“We at Google have made tremendous advances in understanding language. Our knowledge graph has been fundamental to that. The destiny of [Google’s search engine] is to become that Star Trek computer, and that’s what we are building.”
Amit Singhal, former head of Google Search
The topic of knowledge graphs as a representation of artificial intelligence surfaced in a discussion at a recent American Board of AI in Medicine (ABAIM) introductory course. Knowledge graphs are well used in sectors outside medicine and healthcare, such as organizing knowledge over the internet, integrating data in enterprises, and representing output for natural language processing and computer vision algorithms. The knowledge graph is an important concept as it is very germane to how clinicians think in clinical practice, and yet this important topic is not typically covered in the medical school or clinical training curricula.
A knowledge graph (also known as a semantic network) is a representation of knowledge in the form of interconnections between elements called nodes and edges. An edge connects two nodes and these interconnections are essential representations of the relationships between entities. Of note, Resource Description Framework (RDF) is a standard for data interchange and for defining relationships between data. In a biomedical knowledge graph, these entities can be real-world objects (for example, intravenous inotropic agents) or abstract concepts (such as septic shock). Knowledge graphs are therefore abstractions for organizing knowledge in a structured format.
These knowledge graphs are essential underpinnings of a type of learning called knowledge representation learning. This learning system comprises of three parts: 1) knowledge graph data; 2) entity/relationship embeddings (embeddings transform a symbolic input into a vector of numbers) in the form of “triples” (head and tail entities with a relationship); and 3) scoring component that assesses the plausibility of similar nodes by two types of models (semantic matching model based on similarity or translational distance model based on distance).

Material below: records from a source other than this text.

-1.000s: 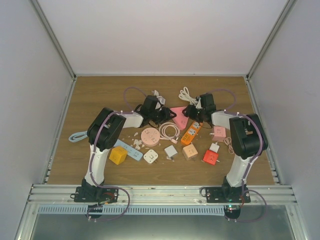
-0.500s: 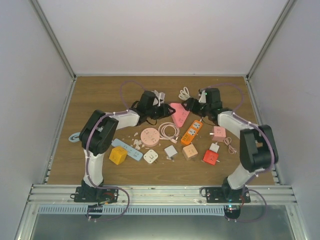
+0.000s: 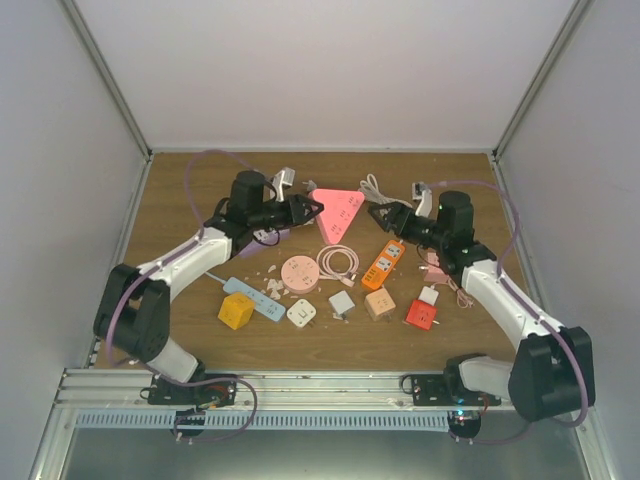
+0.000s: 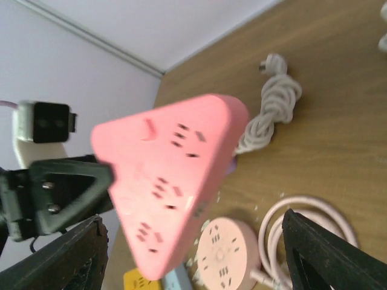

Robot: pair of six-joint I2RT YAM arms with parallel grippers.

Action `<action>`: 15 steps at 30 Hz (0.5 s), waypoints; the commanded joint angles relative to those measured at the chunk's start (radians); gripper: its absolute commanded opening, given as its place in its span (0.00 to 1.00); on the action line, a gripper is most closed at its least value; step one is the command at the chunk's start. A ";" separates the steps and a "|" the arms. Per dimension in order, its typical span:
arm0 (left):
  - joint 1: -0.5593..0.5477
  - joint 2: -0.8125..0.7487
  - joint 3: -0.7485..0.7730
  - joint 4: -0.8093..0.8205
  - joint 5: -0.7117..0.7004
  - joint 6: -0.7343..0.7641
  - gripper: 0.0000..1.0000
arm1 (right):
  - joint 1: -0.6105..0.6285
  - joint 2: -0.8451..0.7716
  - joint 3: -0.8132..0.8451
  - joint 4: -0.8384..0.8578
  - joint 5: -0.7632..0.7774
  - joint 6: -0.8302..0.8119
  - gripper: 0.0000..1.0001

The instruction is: Insert the plug

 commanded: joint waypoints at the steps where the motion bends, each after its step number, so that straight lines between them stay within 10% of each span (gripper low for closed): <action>1: 0.002 -0.138 -0.041 0.003 0.130 -0.085 0.13 | 0.018 -0.058 -0.081 0.117 -0.124 0.116 0.80; 15: 0.020 -0.387 -0.118 0.030 0.267 -0.250 0.13 | 0.155 -0.055 -0.133 0.583 -0.324 0.381 0.71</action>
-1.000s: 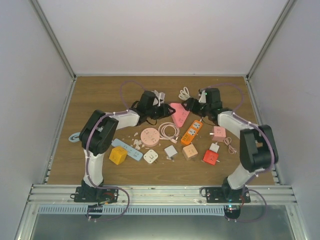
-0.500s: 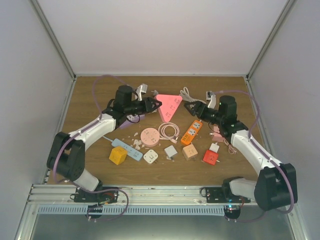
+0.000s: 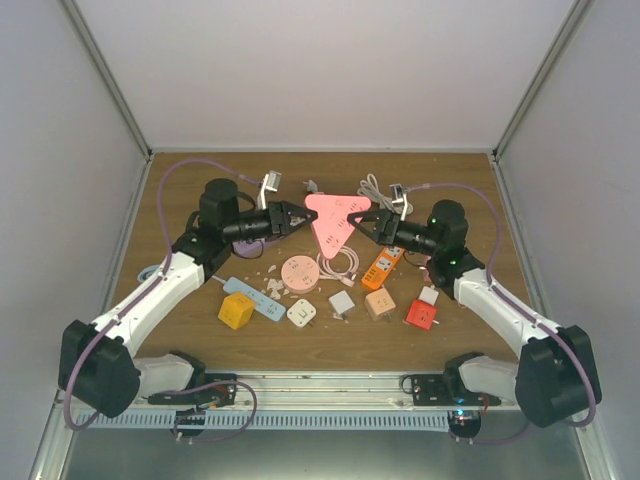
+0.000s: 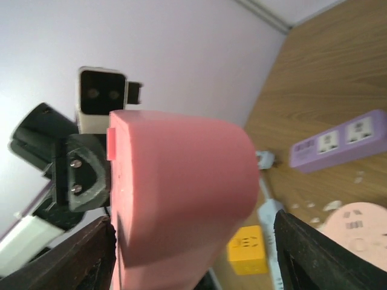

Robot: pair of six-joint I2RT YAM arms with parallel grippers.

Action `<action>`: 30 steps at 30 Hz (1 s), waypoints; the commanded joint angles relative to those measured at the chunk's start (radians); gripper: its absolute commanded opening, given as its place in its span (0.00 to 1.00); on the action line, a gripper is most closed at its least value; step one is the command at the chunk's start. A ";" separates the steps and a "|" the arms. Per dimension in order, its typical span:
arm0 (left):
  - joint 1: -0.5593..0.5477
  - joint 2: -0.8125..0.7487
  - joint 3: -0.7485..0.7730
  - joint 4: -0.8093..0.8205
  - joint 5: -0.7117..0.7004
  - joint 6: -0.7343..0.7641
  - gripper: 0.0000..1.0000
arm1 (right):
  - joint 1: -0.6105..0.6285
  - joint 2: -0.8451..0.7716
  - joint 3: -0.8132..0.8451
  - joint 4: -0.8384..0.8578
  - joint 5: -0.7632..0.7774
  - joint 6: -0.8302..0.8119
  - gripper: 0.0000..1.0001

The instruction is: Insert the plug

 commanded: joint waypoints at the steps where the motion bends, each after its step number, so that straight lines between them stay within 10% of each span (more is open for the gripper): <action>1: 0.014 -0.050 -0.019 0.090 0.067 -0.062 0.13 | 0.051 -0.015 -0.034 0.277 -0.068 0.177 0.69; 10: 0.016 -0.089 -0.027 0.134 0.063 -0.109 0.14 | 0.132 -0.002 -0.103 0.553 0.056 0.392 0.36; 15: 0.023 -0.113 -0.018 0.011 -0.029 -0.027 0.45 | 0.134 -0.015 -0.114 0.528 0.130 0.383 0.07; 21: 0.039 -0.156 0.000 -0.289 -0.350 0.182 0.81 | 0.131 -0.013 -0.070 0.328 0.211 0.303 0.01; 30: 0.262 -0.030 -0.060 -0.354 -0.574 0.331 0.87 | 0.105 0.043 -0.031 0.078 0.325 0.209 0.01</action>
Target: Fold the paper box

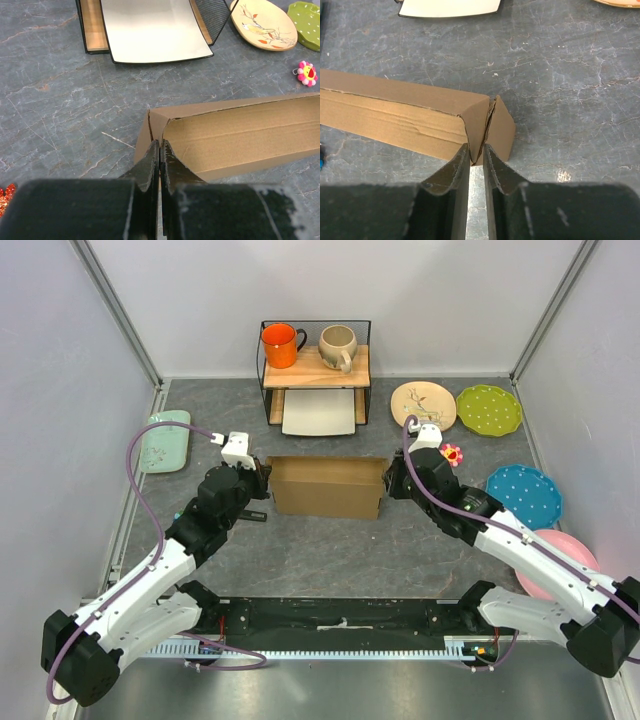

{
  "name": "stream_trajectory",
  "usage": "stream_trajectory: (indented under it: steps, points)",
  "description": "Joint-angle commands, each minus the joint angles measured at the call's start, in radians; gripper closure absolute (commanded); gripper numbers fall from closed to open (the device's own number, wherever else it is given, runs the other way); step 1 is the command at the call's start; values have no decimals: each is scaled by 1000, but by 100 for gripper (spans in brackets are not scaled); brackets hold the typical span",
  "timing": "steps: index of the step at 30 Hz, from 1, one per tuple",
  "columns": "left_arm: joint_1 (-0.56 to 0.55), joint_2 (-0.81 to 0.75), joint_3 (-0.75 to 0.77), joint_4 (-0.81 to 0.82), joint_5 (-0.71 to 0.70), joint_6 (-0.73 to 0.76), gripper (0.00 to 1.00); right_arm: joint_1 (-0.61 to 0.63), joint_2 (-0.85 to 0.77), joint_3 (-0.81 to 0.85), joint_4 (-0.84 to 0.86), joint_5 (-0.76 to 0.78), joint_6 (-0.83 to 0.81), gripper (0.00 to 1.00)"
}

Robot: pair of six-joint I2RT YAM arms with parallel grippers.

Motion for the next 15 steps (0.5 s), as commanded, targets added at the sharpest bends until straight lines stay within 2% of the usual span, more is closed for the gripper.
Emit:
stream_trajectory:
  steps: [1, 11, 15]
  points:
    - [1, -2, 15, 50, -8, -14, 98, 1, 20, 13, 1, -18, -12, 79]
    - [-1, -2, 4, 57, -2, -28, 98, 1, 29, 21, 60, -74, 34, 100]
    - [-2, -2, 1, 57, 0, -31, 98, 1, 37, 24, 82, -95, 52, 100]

In summary, knowledge graphs are robust interlinked frameworks for representing data and will have higher potential for applications in biomedicine. The recent advances in natural language processing and computer vision have further promulgated the relevance of knowledge graphs. The unprecedented large scale of knowledge graphs (such as the Google knowledge graph of over 500 million entities and 18 billion relationships) will inspire further work in this domain for biomedicine. Finally, both top-down and a bottom-up approaches to knowledge graphs will provide clinicians ample opportunities to contribute to this effort in biomedicine.